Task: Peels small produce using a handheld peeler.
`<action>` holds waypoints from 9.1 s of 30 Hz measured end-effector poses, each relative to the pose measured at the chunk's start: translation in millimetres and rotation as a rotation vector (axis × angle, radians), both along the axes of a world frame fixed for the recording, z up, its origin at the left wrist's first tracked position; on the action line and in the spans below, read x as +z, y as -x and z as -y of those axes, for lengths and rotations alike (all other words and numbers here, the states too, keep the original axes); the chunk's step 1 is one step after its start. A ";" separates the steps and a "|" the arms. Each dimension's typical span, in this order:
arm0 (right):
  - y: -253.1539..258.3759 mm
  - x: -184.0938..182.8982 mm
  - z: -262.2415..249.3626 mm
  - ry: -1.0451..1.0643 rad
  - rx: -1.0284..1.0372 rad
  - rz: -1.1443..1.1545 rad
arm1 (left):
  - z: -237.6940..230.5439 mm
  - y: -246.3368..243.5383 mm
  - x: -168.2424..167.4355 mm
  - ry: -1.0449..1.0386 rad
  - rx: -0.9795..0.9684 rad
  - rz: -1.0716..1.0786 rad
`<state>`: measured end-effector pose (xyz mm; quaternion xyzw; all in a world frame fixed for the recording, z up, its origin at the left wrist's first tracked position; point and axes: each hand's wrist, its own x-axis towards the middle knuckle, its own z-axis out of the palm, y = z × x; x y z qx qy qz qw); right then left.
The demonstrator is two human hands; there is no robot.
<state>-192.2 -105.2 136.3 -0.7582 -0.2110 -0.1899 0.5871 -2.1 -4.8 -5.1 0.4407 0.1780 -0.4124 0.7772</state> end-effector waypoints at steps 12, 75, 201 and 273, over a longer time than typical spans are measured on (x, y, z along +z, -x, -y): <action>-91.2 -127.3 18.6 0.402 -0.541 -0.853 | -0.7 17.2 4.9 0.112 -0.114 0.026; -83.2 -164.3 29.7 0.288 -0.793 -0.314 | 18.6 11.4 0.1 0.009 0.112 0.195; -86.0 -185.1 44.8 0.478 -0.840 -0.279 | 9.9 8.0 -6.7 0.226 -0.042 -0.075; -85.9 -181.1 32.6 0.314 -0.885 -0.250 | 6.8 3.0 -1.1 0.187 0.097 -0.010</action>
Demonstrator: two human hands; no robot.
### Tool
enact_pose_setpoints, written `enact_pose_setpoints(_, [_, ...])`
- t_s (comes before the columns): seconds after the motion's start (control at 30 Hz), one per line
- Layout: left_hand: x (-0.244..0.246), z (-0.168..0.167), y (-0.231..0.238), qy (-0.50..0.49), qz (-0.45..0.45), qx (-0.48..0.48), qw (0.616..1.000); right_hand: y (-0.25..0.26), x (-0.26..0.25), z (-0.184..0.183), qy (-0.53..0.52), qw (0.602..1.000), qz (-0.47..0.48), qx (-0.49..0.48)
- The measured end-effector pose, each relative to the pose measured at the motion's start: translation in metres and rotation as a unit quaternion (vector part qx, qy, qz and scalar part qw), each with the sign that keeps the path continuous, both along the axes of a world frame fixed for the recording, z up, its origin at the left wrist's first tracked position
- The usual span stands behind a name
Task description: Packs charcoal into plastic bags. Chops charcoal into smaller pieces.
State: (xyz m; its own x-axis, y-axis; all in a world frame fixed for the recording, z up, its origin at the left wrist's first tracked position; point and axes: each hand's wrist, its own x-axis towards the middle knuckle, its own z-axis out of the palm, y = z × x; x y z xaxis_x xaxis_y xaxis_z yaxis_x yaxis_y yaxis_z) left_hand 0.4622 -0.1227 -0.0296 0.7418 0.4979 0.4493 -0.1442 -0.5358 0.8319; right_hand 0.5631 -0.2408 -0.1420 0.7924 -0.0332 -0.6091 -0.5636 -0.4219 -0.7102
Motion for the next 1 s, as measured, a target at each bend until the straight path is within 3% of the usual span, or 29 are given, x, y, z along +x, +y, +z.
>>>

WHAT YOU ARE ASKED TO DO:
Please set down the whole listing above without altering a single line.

YOUR RESPONSE:
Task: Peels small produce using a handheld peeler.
`<action>` holds waypoints from 9.1 s of 30 Hz measured end-effector poses, each relative to the pose measured at the chunk's start: translation in millimetres and rotation as a rotation vector (axis × angle, radians), both along the axes of a world frame fixed for the recording, z up, its origin at the left wrist's first tracked position; on the action line and in the spans below, read x as +z, y as -x and z as -y of those axes, for lengths and rotations alike (all other words and numbers here, the states too, keep the original axes); the chunk's step 1 is one step after its start. A ";" separates the steps and a "|" the arms. Each dimension's typical span, in this order:
arm0 (right):
  - y: -253.1539..258.3759 mm
  - x: -184.0938..182.8982 mm
  - z: -262.2415..249.3626 mm
  - ry: -1.0451..1.0643 rad
  - rx: -1.0284..1.0372 rad
  - rz: -1.1443..1.1545 rad
arm1 (left):
  - z: -237.6940..230.5439 mm
  - y: -246.3368..243.5383 mm
  - x: -168.2424..167.4355 mm
  - ry: -1.0449..1.0386 rad
  - rx: -0.9795..0.9684 rad
  - rz: -1.0716..1.0786 rad
`<state>`: measured end-effector pose (xyz mm; quaternion xyzw; all in a world frame fixed for the recording, z up, its origin at the left wrist's first tracked position; point and axes: each hand's wrist, its own x-axis towards the middle knuckle, its own z-axis out of the palm, y = z × x; x y z qx qy qz qw); right then left.
The demonstrator is two human hands; there is no robot.
<state>-192.2 -105.2 136.3 -0.7582 -0.2110 -0.1899 0.5871 -2.1 -4.8 -5.1 0.4407 0.1780 -0.4124 0.7772</state> end-effector waypoints at steps 12, 75, 201 and 273, over a longer time than typical spans are measured on (x, y, z along +z, -x, -y): <action>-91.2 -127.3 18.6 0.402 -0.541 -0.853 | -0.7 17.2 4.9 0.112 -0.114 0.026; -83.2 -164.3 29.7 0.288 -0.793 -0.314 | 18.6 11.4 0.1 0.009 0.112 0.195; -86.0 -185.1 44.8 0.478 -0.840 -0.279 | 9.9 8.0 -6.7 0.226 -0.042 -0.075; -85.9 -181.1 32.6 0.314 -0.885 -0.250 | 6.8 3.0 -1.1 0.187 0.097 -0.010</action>
Demonstrator: two human hands; no robot.
### Tool
enact_pose_setpoints, written `enact_pose_setpoints(_, [_, ...])`
- t_s (comes before the columns): seconds after the motion's start (control at 30 Hz), one per line
- Layout: left_hand: x (-0.244..0.246), z (-0.168..0.167), y (-0.231..0.238), qy (-0.50..0.49), qz (-0.45..0.45), qx (-0.48..0.48), qw (0.616..1.000); right_hand: y (-0.25..0.26), x (-0.26..0.25), z (-0.184..0.183), qy (-0.53..0.52), qw (0.602..1.000), qz (-0.47..0.48), qx (-0.49..0.48)
- The measured end-effector pose, each relative to the pose measured at the motion's start: translation in metres and rotation as a unit quaternion (vector part qx, qy, qz and scalar part qw), each with the sign that keeps the path continuous, both along the axes of a world frame fixed for the recording, z up, its origin at the left wrist's first tracked position
- The usual span stands behind a name
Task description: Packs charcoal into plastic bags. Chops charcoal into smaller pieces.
State: (xyz m; its own x-axis, y-axis; all in a world frame fixed for the recording, z up, its origin at the left wrist's first tracked position; point and axes: each hand's wrist, its own x-axis towards the middle knuckle, its own z-axis out of the palm, y = z × x; x y z xaxis_x xaxis_y xaxis_z yaxis_x yaxis_y yaxis_z) left_hand 0.4622 -0.1227 -0.0296 0.7418 0.4979 0.4493 -0.1442 -0.5358 0.8319; right_hand 0.5631 -0.2408 -0.1420 0.7924 -0.0332 -0.6091 -0.5636 -0.4219 -0.7102
Motion for the next 1 s, as measured, a target at each bend until the straight path is within 3% of the usual span, or 29 are given, x, y, z along +x, +y, +z.
>>>

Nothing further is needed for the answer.